The sponsor of Emerging Leaders, a New York-based nonprofit, is convinced that strong leaders can help improve struggling schools in low-income neighborhoods.
"Our mission is to help develop leaders for schools with students in poverty and students of color," said Lydia Glassie, Emerging Leaders program director for the Bay Area. "Our motto is 'The harder you work, the smarter you get.'"
The program, which has been operating in Oakland for 10 years, is in its first year in the West Contra Costa school district, with 13 teachers participating. It hopes to sign up 20 teachers for 2013-14, Glassie said.
Teachers in the program gradually take on some of the duties of principals by supervising a team of teachers at a different grade level for a year as they teach their own classes.
With a year of supervision under their belts, teachers can decide to leave the classroom to join a program called Aspiring Principals, where they work as assistant principals in their districts. That experience potentially qualifies them to become principals.
"Even if you don't go on to the principal program, all the skills you learn will benefit the school site," Velez said.
Velez, who has taught at Olinda for 11 years, has been meeting with the school's two kindergarten teachers and observing their classes this year, and she is leaning toward stepping away from the classroom as an assistant principal next fall, if she is accepted into Aspiring Principals.
"Teachers join Emerging Leaders to get a taste of what it's like to be a teacher-leader," Velez said. "(The object) is building a college-going culture by believing every student can become proficient."
Emerging Leaders is committed to so-called data-driven instruction, a strategy that sponsors believe can be effective in increasing student learning.
Program participants help the teachers they are supervising to invent simple tests to identify what individual students learned and didn't learn in each day's lessons.
The strategy gives teachers an up-to-date picture of what students understand, which students are ready to move ahead and which need remedial work, Glassie said.
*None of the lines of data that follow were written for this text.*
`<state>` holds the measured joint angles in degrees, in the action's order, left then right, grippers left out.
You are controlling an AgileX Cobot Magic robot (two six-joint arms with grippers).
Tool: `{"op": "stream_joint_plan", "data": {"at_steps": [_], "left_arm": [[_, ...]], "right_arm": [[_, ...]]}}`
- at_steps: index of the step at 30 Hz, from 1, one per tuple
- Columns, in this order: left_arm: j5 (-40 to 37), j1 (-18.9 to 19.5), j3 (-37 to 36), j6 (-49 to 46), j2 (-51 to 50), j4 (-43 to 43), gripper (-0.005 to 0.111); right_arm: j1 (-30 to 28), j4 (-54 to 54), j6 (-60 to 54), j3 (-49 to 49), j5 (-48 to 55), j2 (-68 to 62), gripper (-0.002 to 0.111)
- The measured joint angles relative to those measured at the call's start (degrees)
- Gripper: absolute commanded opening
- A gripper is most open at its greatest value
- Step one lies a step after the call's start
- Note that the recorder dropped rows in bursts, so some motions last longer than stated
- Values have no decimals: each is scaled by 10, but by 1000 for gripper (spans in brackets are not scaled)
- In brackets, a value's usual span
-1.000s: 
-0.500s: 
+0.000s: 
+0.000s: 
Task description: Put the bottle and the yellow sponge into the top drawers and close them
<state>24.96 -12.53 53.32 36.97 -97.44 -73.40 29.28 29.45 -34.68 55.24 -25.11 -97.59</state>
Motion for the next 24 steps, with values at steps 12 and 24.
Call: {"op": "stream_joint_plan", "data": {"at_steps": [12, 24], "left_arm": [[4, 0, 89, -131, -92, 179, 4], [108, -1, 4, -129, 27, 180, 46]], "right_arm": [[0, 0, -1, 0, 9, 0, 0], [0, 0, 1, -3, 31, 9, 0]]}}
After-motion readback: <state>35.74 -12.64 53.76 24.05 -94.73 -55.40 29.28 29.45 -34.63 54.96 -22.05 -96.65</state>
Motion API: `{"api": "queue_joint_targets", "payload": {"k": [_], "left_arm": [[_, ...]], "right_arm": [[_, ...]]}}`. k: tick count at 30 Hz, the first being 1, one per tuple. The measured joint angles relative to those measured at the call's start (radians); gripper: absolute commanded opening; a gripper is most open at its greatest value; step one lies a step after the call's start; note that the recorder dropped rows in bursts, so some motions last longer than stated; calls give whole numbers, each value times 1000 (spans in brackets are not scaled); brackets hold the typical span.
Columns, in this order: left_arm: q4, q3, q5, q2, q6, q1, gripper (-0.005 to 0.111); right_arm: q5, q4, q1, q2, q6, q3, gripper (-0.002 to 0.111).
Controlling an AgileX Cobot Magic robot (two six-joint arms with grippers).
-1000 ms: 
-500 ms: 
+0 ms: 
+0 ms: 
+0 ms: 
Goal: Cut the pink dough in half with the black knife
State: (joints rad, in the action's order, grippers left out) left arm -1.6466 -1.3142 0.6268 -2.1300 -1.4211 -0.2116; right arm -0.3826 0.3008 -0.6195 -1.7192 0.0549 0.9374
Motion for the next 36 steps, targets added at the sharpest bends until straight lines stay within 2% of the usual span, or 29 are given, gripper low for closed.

"Some schools do a lot of work around data-driven instruction, others do little work with data," she said. "Our teachers do weekly check-ins with the data with the teachers they're working with."
Emerging Leaders participants Leah Bishop and Jamie Allardice, both fourth-grade teachers at Peres Elementary in Richmond, say that working with teachers at different grade levels at Peres has given them a broader perspective on the school.
Bishop said she and the fifth-grade teachers she supervises are creating standardized performance assessments so that everyone is using the same tests to measure performance.
"If one class is doing better, we look at how the lesson is being taught there to make it more effective; then we're reteaching the kids to improve," she said.
This big-picture thinking and experience as advisers and supervisors will help them if they get the opportunity to direct their own schools, Glassie said.
"It's about working with adults as well as working with kids," she said. "If one of the teachers says, 'I don't want to do this,' they know where to go with that."
New Leaders, the umbrella organization for Emerging Leaders and Aspiring Principals, has a $2.5 million budget for this school year for its Bay Area programs and is trying to raise $1.6 million locally, said Kareem Weaver, New Leaders' executive director for the Bay Area.
"Great teachers love working for great principals," said Weaver, a Richmond native. "To use data in a logical way, you have to have leaders. It's nuts and bolts stuff that moves the needle."